I watch the movie in fast forward, and say, dead, dead, he’s dead, she’s dead, camera-man dead, writer dead, director dead, dead, is he dead?, not dead, dead, dead, dead.

No one else is allowed to die. I know it’s going to get crowded down here, and traffic in Los Angeles is a bitch already, but I can’t take it.  No more death.  No more legacies.  Let’s just all stay alive a little while longer.  At least until the Obvious Bigtime Awards Show is over.

Published by tkblaich on 16 Dec 2008

Apropos of Nothing

A year ago I was sitting at Tara’s house crying my eyes out because my boyfriend at the time and I had put the final straw on the back of our relationship.  The Christmas photo.

Louie is a Jew.  Also, he’s kind of an asshole when it comes to people taking his picture.  Or, at least, he was kind of an asshole that day.  All I wanted was a simple fucking picture of him, me and our dog so my mom could take down the random photo she had of us and put up a photo I actually liked.

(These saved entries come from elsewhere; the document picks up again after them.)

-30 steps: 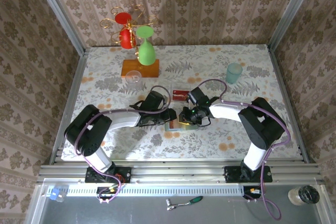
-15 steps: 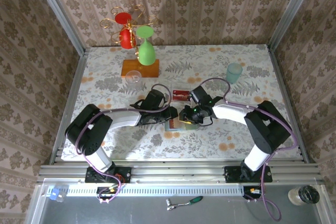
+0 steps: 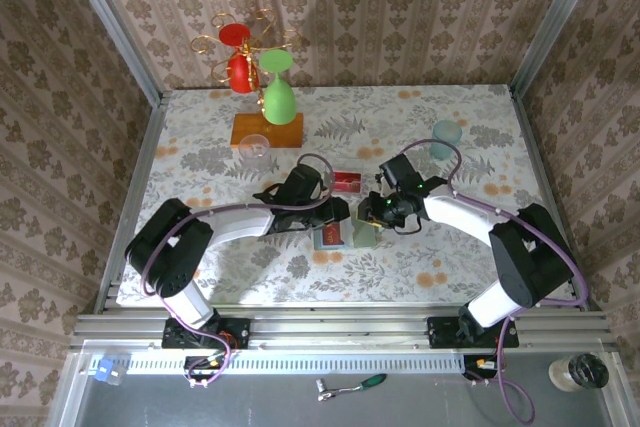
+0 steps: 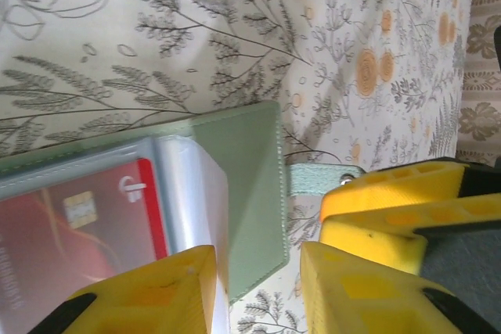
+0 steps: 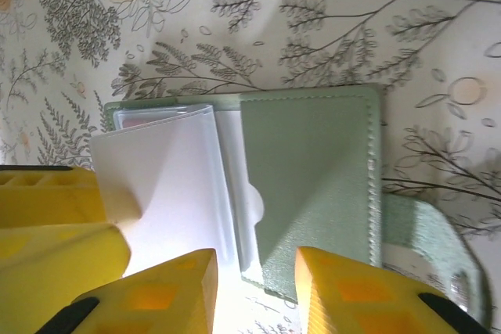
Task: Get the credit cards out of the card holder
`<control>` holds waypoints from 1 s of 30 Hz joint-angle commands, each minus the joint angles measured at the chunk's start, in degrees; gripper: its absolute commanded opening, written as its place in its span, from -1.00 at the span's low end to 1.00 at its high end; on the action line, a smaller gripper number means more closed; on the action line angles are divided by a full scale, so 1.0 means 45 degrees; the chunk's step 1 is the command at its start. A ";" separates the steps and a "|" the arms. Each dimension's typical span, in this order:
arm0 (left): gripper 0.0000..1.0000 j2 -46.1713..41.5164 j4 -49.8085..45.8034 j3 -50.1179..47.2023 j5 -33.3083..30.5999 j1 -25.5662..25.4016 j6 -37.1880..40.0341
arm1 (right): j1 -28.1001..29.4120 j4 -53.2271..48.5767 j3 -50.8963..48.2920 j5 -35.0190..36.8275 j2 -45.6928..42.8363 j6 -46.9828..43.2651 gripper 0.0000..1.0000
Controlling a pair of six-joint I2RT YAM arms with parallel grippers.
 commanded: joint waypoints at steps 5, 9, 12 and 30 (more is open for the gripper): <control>-0.37 0.1114 -0.0193 0.0975 0.0307 -0.0415 0.0005 | -0.0393 -0.0967 0.0198 0.0451 -0.0806 -0.0582 -0.32; -0.40 0.1623 -0.0146 0.1344 0.0395 -0.0589 -0.0005 | -0.0580 -0.1139 0.0185 0.0499 -0.1060 -0.0696 -0.31; -0.40 0.1922 -0.0037 0.1568 0.0492 -0.0708 -0.0034 | -0.0647 -0.1170 0.0164 0.0486 -0.1167 -0.0702 -0.30; -0.10 0.2538 -0.0324 0.1647 0.0804 -0.1036 -0.0117 | -0.0649 -0.0841 0.0140 0.0201 -0.1079 -0.0531 -0.26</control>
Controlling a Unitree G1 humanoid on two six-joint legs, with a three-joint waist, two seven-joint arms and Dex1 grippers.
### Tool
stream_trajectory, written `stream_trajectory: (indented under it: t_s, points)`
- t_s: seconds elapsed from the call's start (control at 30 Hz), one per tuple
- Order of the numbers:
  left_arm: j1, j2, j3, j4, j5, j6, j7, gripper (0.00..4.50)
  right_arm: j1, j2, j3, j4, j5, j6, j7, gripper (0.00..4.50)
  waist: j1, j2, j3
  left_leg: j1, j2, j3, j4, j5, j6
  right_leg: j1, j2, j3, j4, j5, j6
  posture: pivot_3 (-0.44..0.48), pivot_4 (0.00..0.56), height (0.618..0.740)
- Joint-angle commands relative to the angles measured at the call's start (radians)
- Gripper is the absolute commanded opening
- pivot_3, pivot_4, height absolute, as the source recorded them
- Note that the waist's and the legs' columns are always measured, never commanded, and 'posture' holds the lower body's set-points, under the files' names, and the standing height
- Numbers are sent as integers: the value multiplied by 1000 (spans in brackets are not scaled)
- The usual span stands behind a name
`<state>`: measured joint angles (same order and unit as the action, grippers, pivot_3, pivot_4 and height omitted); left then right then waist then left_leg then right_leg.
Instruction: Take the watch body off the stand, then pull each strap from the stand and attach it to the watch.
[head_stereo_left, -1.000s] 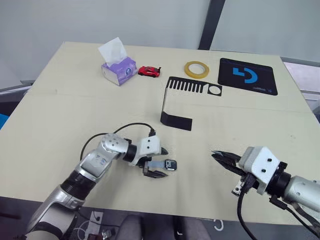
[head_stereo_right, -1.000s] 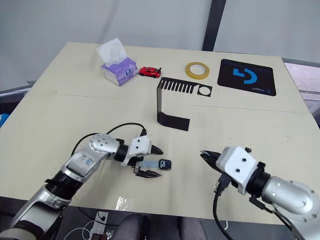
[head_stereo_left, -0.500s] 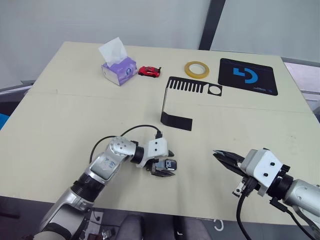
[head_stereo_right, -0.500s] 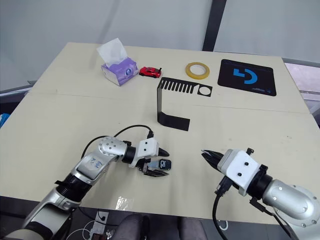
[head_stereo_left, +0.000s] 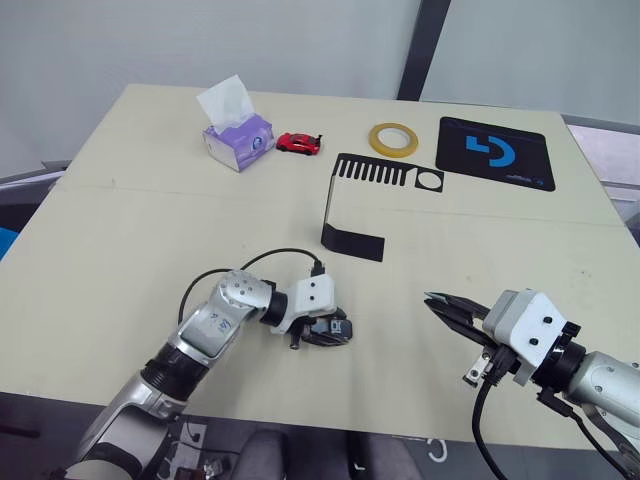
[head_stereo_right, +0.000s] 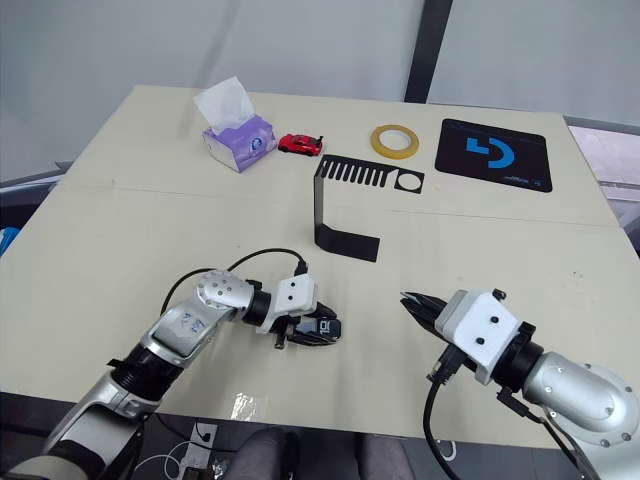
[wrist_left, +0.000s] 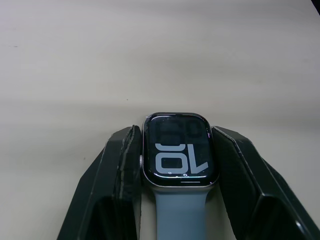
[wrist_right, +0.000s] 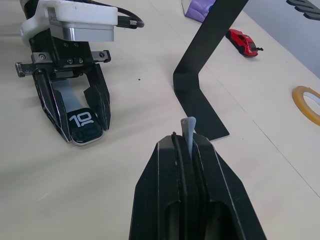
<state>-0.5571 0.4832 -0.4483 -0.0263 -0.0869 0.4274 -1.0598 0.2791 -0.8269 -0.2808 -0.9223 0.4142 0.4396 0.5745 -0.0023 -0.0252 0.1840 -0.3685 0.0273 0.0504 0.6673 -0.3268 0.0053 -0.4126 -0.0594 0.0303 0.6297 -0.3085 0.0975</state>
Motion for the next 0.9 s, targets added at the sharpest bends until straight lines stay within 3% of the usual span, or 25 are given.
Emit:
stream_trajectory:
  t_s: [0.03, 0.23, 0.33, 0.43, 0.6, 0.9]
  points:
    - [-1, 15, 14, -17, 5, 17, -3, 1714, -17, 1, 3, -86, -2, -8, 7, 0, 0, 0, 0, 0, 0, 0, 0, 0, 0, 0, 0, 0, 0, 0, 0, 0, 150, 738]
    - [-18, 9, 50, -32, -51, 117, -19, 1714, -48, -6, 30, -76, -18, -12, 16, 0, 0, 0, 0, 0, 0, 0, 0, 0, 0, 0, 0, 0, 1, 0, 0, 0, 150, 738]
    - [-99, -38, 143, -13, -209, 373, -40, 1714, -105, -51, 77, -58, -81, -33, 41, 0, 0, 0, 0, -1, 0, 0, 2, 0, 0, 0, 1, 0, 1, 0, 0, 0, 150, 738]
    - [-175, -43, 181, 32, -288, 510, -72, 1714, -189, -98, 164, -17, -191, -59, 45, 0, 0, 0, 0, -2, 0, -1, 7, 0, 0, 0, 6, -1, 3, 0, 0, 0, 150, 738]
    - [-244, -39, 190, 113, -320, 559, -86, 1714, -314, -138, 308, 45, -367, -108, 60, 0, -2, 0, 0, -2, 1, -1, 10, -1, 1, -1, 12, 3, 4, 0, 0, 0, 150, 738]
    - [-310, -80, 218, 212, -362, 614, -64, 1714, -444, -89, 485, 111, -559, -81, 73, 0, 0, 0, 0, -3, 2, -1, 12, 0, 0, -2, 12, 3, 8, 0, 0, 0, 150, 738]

God, he was such a dick that day.

The next morning he broke up with me.  Told me he was moving out that day.  That it was over.  It was.  But that night, this night one year ago, I came home from Tara’s house, my eyes red, drunk, and furious, and didn’t even look at him.  I didn’t want to see him.  I wanted to leave him.  I went to bed and he slept on the couch.  He never once had slept on the couch, so I knew he was pissed, but at the time I thought he had no right to be pissed.  This year of reflection and some kind of sideways reconciliation with him has taught me that boy oh boy there were certainly two of us in that relationship and whenever you have two people telling a story there are dramatically different versions.  Louie is probably going to read this.  And to him I can finally, a year later, say, “Thanks, man.  You did me right.”

So now here I am. I’m sitting in my office typing these words, drinking from a heavy leaded crystal glass that was given to my boyfriend by another woman.  A married woman.  A woman who in the recent past has tried to get my boyfriend to go on expensive vacations with her.  A woman he’s having dinner with next week. I wish it didn’t bother me the way Louie’s female friends didn’t bother me, but it does.  And I’m fighting the urge to throw this glass against the wall.  It probably wouldn’t break anyway.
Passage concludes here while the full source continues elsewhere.